What the task requires —
Find the lines of data that contain the string "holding", then list them.

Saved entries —
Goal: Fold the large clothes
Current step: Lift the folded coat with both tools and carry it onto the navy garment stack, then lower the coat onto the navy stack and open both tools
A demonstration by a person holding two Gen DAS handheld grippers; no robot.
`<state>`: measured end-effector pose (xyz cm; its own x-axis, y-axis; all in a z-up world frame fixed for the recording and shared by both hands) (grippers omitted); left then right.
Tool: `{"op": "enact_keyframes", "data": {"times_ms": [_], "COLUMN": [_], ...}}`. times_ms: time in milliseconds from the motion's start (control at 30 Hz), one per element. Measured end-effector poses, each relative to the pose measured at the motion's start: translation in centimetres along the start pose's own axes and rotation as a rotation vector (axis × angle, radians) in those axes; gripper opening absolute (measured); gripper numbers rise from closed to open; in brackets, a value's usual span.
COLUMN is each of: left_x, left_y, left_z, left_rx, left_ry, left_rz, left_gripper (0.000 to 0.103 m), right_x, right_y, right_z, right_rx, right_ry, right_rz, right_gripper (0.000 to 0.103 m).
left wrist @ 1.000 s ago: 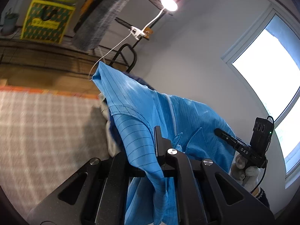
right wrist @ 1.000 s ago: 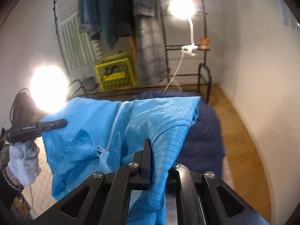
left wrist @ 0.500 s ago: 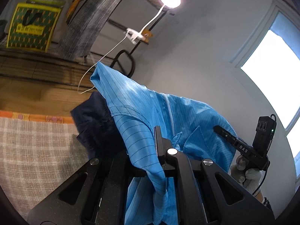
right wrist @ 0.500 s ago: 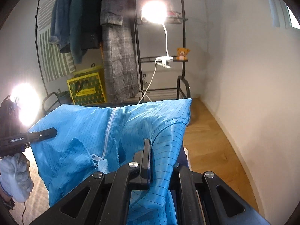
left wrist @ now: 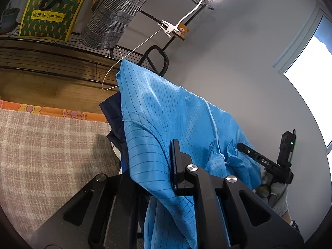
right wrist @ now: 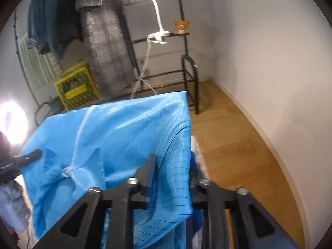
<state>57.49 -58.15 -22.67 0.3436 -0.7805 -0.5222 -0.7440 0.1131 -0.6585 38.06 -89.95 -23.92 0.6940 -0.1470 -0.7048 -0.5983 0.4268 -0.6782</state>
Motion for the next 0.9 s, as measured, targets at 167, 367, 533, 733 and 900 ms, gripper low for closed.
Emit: {"op": "enact_keyframes", "data": {"times_ms": [167,367,533,733,900], "left_x": [-1.2,-3.9,-8.0,-13.7,-19.2], "left_y": [0.9,0.9,0.3,0.2,0.0], "left_z": [0.1,0.3,-1.3,-4.0,-6.6], "left_rx": [0.035,-0.014,0.014,0.047,0.079], "left_ry": [-0.057,-0.091,-0.094,-0.100,-0.101], "left_rz": [0.014,0.013,-0.017,-0.044,-0.073], "left_gripper": [0.011,0.015,0.015,0.015,0.015], "right_x": [0.0,-3.8,-8.5,-15.5,-21.1], "right_y": [0.5,0.8,0.9,0.5,0.1], "right_z": [-2.3,-2.8,-1.7,0.1,2.3], "right_rx": [0.054,0.073,0.040,0.046,0.033], "right_ry": [0.111,0.112,0.109,0.077,0.063], "right_rz": [0.033,-0.016,-0.052,-0.117,-0.162], "right_gripper": [0.051,0.051,0.051,0.051,0.051]}}
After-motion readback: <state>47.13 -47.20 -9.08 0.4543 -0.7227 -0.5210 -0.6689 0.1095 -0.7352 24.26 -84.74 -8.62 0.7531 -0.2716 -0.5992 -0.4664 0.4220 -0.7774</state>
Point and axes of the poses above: each gripper's, at about its wrist camera, not at the fingertips, and x roughly the way its jaws point, z to its left, y to its underside, the point moved 8 cm from there along x, roughly the way its jaws point, and after that the axes turned 7 degrees about x, right-handed, at the moved point
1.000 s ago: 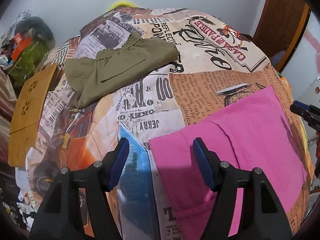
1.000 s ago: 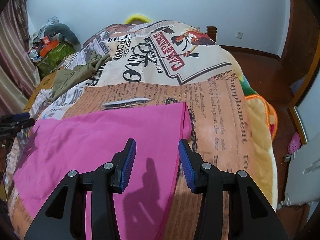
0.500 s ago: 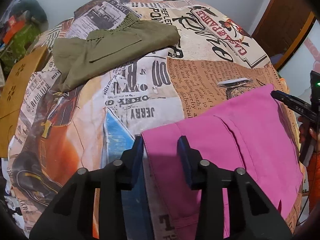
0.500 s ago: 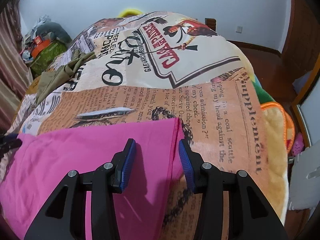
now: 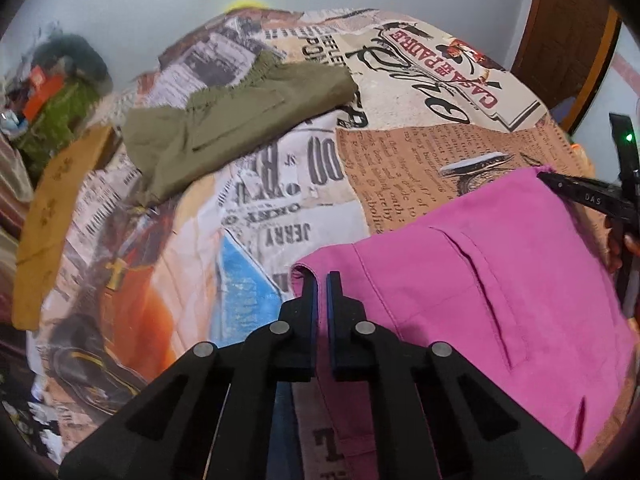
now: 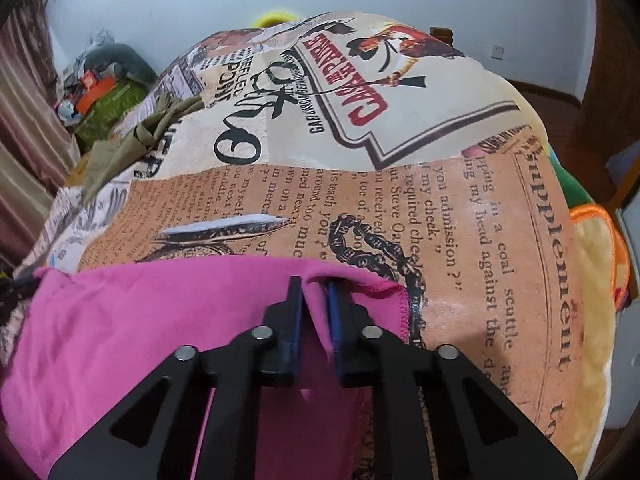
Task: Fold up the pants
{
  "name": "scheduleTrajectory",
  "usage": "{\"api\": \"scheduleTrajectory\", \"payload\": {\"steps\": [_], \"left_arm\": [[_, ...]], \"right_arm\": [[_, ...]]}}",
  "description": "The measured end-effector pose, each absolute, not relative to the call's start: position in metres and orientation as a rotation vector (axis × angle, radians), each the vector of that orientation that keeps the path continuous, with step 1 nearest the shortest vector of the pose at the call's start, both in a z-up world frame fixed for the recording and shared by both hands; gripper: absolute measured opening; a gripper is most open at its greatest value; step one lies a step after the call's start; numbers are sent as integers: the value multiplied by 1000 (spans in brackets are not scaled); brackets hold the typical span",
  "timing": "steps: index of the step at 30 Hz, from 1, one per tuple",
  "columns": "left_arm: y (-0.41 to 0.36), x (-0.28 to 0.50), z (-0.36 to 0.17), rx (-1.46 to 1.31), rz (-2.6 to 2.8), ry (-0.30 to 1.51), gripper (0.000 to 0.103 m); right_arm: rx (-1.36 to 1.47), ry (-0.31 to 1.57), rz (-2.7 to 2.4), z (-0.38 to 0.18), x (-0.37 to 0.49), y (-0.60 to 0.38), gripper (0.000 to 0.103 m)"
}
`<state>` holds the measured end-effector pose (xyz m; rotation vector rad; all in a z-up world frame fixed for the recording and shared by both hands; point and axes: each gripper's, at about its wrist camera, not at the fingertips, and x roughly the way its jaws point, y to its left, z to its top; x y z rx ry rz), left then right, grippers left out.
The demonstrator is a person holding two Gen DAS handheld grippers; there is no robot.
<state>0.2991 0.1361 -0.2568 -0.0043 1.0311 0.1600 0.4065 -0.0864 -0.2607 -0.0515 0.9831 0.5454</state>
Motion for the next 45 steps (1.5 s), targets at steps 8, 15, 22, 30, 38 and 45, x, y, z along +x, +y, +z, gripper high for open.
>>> {"api": "scheduleTrajectory", "payload": {"steps": [8, 15, 22, 30, 38, 45], "left_arm": [[141, 294, -269, 37, 203, 1041, 5], [141, 292, -264, 33, 183, 1068, 7], [149, 281, -234, -3, 186, 1015, 8], [126, 317, -231, -49, 96, 1036, 8], [103, 335, -274, 29, 29, 1145, 9], [107, 323, -272, 73, 6, 1115, 9]], "right_arm": [[-306, 900, 460, -262, 401, -71, 3], [-338, 925, 380, -262, 413, -82, 3], [-170, 878, 470, -207, 400, -97, 36], [-144, 881, 690, -197, 370, -38, 54], [-231, 1065, 752, -254, 372, 7, 54], [-285, 1026, 779, -250, 361, -13, 54]]}}
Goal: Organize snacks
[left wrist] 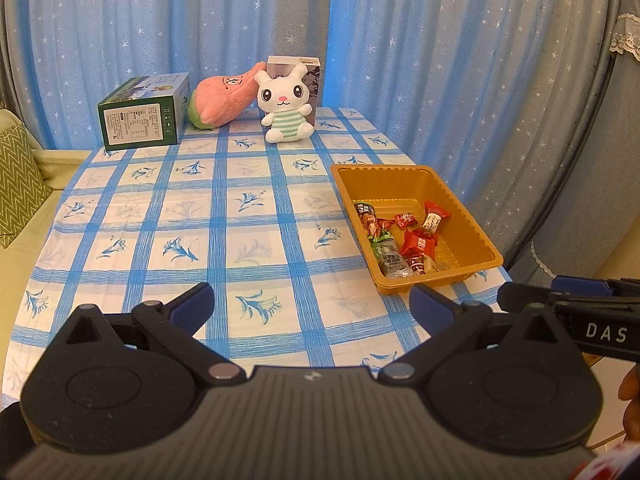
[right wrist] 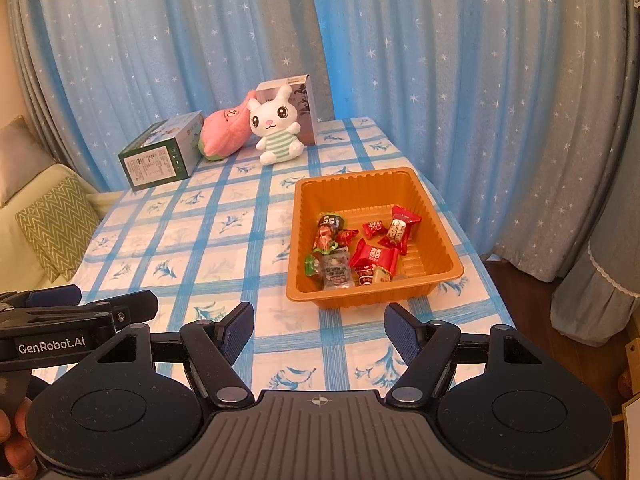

Result for this task —
A demonstration by a person holding two Gen DAS handheld grippers; no robot.
The demonstrator is a person holding two Gen DAS handheld grippers; there is no robot.

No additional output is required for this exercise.